Task description ▸ Beginning with the first line of the data below, extract each line up to and including the one containing "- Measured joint". Copy them exactly and add nothing.

[Dataset records]
*****

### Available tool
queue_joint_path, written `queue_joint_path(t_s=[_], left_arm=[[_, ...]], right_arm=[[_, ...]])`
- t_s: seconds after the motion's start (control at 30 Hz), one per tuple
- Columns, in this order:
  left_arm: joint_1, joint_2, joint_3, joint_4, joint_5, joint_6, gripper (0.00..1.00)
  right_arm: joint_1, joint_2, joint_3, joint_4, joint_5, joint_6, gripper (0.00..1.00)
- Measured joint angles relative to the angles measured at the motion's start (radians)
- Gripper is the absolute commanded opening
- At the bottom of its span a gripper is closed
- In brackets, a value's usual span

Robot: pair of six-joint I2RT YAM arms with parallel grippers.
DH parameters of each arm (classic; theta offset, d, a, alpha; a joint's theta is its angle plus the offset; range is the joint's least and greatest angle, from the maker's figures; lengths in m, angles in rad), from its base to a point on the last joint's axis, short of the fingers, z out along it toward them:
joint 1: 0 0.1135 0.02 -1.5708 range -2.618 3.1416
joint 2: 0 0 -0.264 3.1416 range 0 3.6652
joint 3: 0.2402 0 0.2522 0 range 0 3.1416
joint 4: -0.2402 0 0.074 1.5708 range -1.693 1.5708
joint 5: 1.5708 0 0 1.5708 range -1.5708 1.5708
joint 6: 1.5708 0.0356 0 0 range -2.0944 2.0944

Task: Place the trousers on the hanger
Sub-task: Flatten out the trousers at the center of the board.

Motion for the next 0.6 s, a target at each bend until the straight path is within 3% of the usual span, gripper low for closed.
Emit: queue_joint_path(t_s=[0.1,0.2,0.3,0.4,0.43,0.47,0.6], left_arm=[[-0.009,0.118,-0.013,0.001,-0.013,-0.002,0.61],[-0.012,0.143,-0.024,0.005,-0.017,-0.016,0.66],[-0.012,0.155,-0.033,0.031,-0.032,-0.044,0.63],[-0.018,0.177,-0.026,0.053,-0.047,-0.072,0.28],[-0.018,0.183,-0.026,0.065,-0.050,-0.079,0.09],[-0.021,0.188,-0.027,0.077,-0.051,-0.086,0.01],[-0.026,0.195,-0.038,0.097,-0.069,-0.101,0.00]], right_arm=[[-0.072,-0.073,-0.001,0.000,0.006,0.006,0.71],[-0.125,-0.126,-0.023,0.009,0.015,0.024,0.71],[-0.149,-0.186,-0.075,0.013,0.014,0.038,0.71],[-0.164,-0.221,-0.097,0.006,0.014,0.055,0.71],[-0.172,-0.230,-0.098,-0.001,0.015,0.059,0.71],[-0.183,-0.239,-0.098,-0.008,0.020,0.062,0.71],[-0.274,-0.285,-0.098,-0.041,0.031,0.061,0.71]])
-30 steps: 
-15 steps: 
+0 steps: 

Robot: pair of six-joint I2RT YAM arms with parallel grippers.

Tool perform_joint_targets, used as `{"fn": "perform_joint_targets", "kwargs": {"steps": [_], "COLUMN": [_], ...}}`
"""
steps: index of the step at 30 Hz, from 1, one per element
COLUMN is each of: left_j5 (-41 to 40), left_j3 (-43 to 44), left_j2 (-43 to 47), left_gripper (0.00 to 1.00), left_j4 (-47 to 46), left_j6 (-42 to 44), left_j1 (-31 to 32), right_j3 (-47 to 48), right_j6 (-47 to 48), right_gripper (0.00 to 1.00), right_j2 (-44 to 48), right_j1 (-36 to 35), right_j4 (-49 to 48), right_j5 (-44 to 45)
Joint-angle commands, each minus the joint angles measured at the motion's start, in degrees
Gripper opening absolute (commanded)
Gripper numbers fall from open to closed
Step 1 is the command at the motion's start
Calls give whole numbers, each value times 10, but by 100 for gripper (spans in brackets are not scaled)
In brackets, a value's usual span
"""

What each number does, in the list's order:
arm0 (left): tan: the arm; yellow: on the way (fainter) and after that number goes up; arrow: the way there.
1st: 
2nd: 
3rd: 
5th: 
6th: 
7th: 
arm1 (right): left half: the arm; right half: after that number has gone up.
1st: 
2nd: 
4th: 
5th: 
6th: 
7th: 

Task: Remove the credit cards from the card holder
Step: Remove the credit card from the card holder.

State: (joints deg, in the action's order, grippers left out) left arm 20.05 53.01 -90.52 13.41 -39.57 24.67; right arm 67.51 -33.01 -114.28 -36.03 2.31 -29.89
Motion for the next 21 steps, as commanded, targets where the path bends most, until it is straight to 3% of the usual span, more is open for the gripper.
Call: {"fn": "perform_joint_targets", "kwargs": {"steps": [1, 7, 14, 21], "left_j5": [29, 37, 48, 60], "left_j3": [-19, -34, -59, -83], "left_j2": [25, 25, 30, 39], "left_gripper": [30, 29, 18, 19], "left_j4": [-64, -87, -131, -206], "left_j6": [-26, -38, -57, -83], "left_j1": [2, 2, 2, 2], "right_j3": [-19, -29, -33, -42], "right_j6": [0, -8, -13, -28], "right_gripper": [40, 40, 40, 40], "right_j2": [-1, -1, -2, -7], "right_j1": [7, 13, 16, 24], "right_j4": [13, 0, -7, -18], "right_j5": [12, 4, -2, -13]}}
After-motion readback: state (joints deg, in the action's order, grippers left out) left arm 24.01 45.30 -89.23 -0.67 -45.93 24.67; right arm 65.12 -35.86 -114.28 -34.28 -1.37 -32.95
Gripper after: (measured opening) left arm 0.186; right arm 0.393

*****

Answer for this exercise ▸
### Available tool
queue_joint_path, written `queue_joint_path(t_s=[_], left_arm=[[_, ...]], right_arm=[[_, ...]])`
- t_s: seconds after the motion's start (control at 30 Hz), one per tuple
- Columns, in this order:
  left_arm: joint_1, joint_2, joint_3, joint_4, joint_5, joint_6, gripper (0.00..1.00)
  right_arm: joint_1, joint_2, joint_3, joint_4, joint_5, joint_6, gripper (0.00..1.00)
- Measured joint angles relative to the angles measured at the motion's start (radians)

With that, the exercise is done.